What about gender crosstabbed with time of day? Because the gender categories are binary and readability is sharpened by running times down a column and not across, where the fields could bleed off the screen, drag Sex of Casualty to Column Labels and drag off Casualty Severity.  Slip Time into Row Labels, and group its data by Hours (and only Hours). Maintain % of Column Total as well. I get


Note the disproportion of women populating both the 8AM and 9AM tranches (keep in mind the percentages above are reading downwards; the 11.68% stands as the percent of all female incidents), the likely rush-hour peak. Again, the table fires questions it can’t answer by itself. Are women riders relatively more likely to take to the roads for work destinations than at other times? Are they somehow more vulnerable to High Goods Vehicles (HGVs), implicated in numerous incidents?

But that last interrogative is a something of a London question. To see how the data present themselves for that city alone, drag Police Force into Report Filter, click its filter down arrow, tick Select Multiple Items, and check both City of London (that financial center/city-within-the-city indeed  maintains its own law enforcers) and Metropolitan Police, the London constabulary:


Both genders exhibit higher incident proportions at the 8AM mark than the UK as a whole, but again the female percentages skew the 8 and 9AM slots.

How about day of the week? Start over again, and start simply:

Row Labels: Day of the Week

Values:  Casualty Severity (again, Count):


Remember these are UK-wide data. Not surprisingly, weekend days record far fewer incidents, an expectable consequence of a presumed tail-off of car/truck (or lorry) traffic during that phase of the daily round. On the other hand, we can’t tell from the above how many recreational riders predominate on Saturdays and Sundays, and how their numbers impact the cycle-car/truck ratio. And in any case the numbers are very similar for London only.

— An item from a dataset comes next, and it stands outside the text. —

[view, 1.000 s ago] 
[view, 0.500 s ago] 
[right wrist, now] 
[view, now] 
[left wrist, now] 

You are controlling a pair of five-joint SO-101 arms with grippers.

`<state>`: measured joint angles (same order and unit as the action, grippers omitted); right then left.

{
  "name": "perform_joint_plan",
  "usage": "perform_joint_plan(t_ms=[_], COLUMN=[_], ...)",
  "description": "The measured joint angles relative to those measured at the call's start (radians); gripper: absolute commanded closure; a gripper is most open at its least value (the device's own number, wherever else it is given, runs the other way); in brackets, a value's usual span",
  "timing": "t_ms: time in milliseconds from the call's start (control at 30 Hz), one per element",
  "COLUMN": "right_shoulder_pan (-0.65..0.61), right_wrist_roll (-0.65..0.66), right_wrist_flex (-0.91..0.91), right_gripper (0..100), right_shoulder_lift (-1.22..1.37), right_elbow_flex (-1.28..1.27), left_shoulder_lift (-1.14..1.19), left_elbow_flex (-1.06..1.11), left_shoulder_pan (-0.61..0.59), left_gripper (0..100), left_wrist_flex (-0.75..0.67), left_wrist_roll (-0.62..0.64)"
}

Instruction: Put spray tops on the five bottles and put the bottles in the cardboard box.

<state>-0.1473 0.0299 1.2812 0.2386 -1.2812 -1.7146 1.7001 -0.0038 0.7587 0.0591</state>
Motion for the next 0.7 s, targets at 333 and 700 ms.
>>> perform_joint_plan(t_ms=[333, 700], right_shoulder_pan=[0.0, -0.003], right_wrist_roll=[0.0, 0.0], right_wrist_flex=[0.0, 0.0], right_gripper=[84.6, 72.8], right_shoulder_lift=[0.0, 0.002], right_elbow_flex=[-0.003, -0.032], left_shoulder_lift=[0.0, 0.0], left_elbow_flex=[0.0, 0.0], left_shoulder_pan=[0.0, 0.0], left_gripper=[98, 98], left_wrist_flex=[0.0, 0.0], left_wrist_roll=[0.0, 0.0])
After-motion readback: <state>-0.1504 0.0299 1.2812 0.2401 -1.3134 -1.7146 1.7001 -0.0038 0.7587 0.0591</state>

And what of prevailing speed limits at the point of incident, a hotly controverted issue (see  )? Considered nation-wide:

Row Labels:  Speed limit

Values: Casualty Severity (Count)


Again, of course, the data need to be reconciled to the numbers of streets upholding the respective limits, and the extent to which these are pedaled through.  In fact, recalculate the above by % of Row Total and:


The percent of fatal incidents of all 30-mph events actually falls beneath the figure for accidents at 20mph (though of course the numbers are fortunately small).